GOAL OF THE EXERCISE –
Please restate the data below word for word, omitting all images.
========================================
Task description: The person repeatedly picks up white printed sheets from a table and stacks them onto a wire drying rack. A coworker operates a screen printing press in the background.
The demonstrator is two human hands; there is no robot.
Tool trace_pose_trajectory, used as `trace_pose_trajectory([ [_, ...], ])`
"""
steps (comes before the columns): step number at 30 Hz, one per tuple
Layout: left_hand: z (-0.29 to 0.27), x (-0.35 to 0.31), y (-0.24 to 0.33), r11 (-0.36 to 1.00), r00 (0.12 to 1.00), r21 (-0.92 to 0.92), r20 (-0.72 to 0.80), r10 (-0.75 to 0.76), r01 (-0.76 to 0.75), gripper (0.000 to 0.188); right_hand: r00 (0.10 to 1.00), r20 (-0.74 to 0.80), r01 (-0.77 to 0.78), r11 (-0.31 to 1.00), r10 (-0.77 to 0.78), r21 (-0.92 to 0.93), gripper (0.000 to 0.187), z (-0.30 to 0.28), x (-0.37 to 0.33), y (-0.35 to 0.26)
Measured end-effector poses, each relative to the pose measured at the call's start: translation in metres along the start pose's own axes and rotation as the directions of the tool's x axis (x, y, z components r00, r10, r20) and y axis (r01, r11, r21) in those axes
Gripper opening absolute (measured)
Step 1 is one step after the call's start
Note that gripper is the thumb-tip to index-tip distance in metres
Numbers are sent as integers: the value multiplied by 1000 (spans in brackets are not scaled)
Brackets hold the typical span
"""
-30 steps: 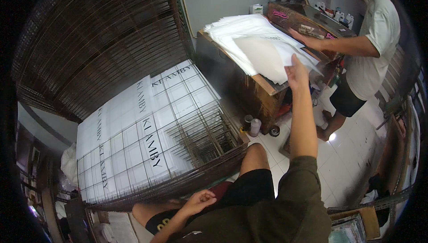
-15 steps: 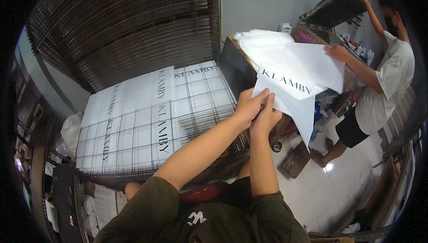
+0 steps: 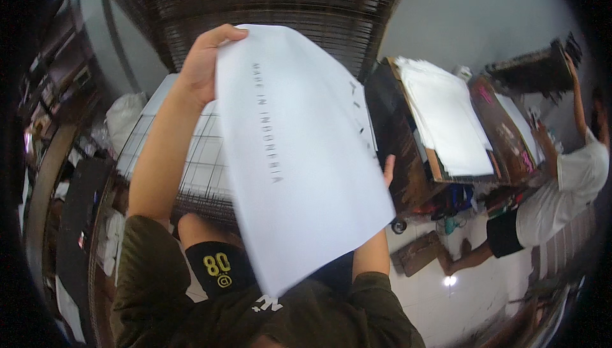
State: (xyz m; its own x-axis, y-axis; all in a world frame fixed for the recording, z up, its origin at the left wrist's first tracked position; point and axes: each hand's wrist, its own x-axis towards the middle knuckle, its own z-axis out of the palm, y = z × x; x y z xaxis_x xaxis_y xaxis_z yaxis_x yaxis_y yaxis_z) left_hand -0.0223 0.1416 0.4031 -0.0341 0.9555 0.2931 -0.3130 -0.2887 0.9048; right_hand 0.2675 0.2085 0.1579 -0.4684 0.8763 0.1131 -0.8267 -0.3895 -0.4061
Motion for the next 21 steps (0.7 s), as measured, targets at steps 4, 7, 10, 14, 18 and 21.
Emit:
trace_pose_trajectory([
  [4, -70, -65, 25, 999, 980, 21, -193, -42, 47, 34, 989, -65, -148, 958, 136, -246, 44, 10, 28, 35],
  [7, -118, -116, 35, 995, 973, -98, -225, -48, 26, 35, 965, 68, -195, 867, 253, -458, 44, 28, 52, 55],
  [10, -191, -183, 9, 992, 947, -115, -321, 19, -59, 39, 927, 127, -230, 804, 352, -549, 48, 84, 65, 51],
  [14, -236, -281, -63, 986, 798, -87, -599, 60, -140, 37, 832, 320, 14, 560, 453, -829, 59, 194, 81, 62],
  [18, -241, -367, -186, 994, 415, 31, -910, -16, 106, 39, 480, 491, 412, 307, 727, -858, 63, 318, 79, 117],
  [21, -210, -406, -287, 587, 403, 544, -839, 366, 600, 52, 204, 396, 637, 186, 895, -748, 53, 376, 86, 178],
])
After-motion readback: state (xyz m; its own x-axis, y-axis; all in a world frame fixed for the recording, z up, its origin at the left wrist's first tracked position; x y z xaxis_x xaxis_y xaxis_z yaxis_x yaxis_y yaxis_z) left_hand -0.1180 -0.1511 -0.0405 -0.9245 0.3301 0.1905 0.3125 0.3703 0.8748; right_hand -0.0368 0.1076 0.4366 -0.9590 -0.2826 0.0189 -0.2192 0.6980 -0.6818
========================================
TASK SOLUTION –
Task description: The person repeatedly picks up white printed sheets from a table and stacks them onto a wire drying rack. A coworker operates a screen printing press in the background.
The demonstrator is two human hands; there is no robot.
Tool trace_pose_trajectory, used as `trace_pose_trajectory([ [_, ...], ])`
"""
steps (comes before the columns): step number at 30 Hz, one per tuple
Layout: left_hand: z (-0.29 to 0.27), x (-0.35 to 0.31), y (-0.24 to 0.33), r11 (-0.36 to 1.00), r00 (0.12 to 1.00), r21 (-0.92 to 0.92), r20 (-0.72 to 0.80), r10 (-0.75 to 0.76), r01 (-0.76 to 0.75), gripper (0.000 to 0.188); right_hand: r00 (0.10 to 1.00), r20 (-0.74 to 0.80), r01 (-0.77 to 0.78), r11 (-0.31 to 1.00), r10 (-0.77 to 0.78), r21 (-0.92 to 0.93), gripper (0.000 to 0.187), z (-0.30 to 0.28), x (-0.37 to 0.33), y (-0.35 to 0.26)
Measured end-effector poses, each relative to the pose measured at the call's start: translation in metres along the start pose's own axes and rotation as the directions of the tool's x axis (x, y, z components r00, r10, r20) and y axis (r01, r11, r21) in those axes
Gripper opening absolute (measured)
Step 1 is one step after the call's start
Note that gripper is the thumb-tip to index-tip distance in metres
Numbers are sent as integers: the value multiplied by 1000 (spans in brackets are not scaled)
Brackets hold the typical span
"""
-30 steps: 
-15 steps: 
+0 steps: 
State: (xyz m; its own x-axis, y-axis; all in a world frame fixed for the recording, z up, its origin at the left wrist's first tracked position; point and axes: each hand's wrist, its own x-axis towards the middle knuckle, its own z-axis out of the palm, y = z × x; x y z xaxis_x xaxis_y xaxis_z yaxis_x yaxis_y yaxis_z) left_hand -0.0223 0.1416 0.4031 -0.0341 0.9555 0.2931 -0.3130 -0.2887 0.9048; right_hand 0.2675 0.2085 0.1579 -0.4684 0.8763 0.1131 -0.8267 -0.3895 -0.4061
Motion for the next 21 steps (0.7 s), as measured, targets at steps 4, 7, 10, 14, 18 and 21.
Emit:
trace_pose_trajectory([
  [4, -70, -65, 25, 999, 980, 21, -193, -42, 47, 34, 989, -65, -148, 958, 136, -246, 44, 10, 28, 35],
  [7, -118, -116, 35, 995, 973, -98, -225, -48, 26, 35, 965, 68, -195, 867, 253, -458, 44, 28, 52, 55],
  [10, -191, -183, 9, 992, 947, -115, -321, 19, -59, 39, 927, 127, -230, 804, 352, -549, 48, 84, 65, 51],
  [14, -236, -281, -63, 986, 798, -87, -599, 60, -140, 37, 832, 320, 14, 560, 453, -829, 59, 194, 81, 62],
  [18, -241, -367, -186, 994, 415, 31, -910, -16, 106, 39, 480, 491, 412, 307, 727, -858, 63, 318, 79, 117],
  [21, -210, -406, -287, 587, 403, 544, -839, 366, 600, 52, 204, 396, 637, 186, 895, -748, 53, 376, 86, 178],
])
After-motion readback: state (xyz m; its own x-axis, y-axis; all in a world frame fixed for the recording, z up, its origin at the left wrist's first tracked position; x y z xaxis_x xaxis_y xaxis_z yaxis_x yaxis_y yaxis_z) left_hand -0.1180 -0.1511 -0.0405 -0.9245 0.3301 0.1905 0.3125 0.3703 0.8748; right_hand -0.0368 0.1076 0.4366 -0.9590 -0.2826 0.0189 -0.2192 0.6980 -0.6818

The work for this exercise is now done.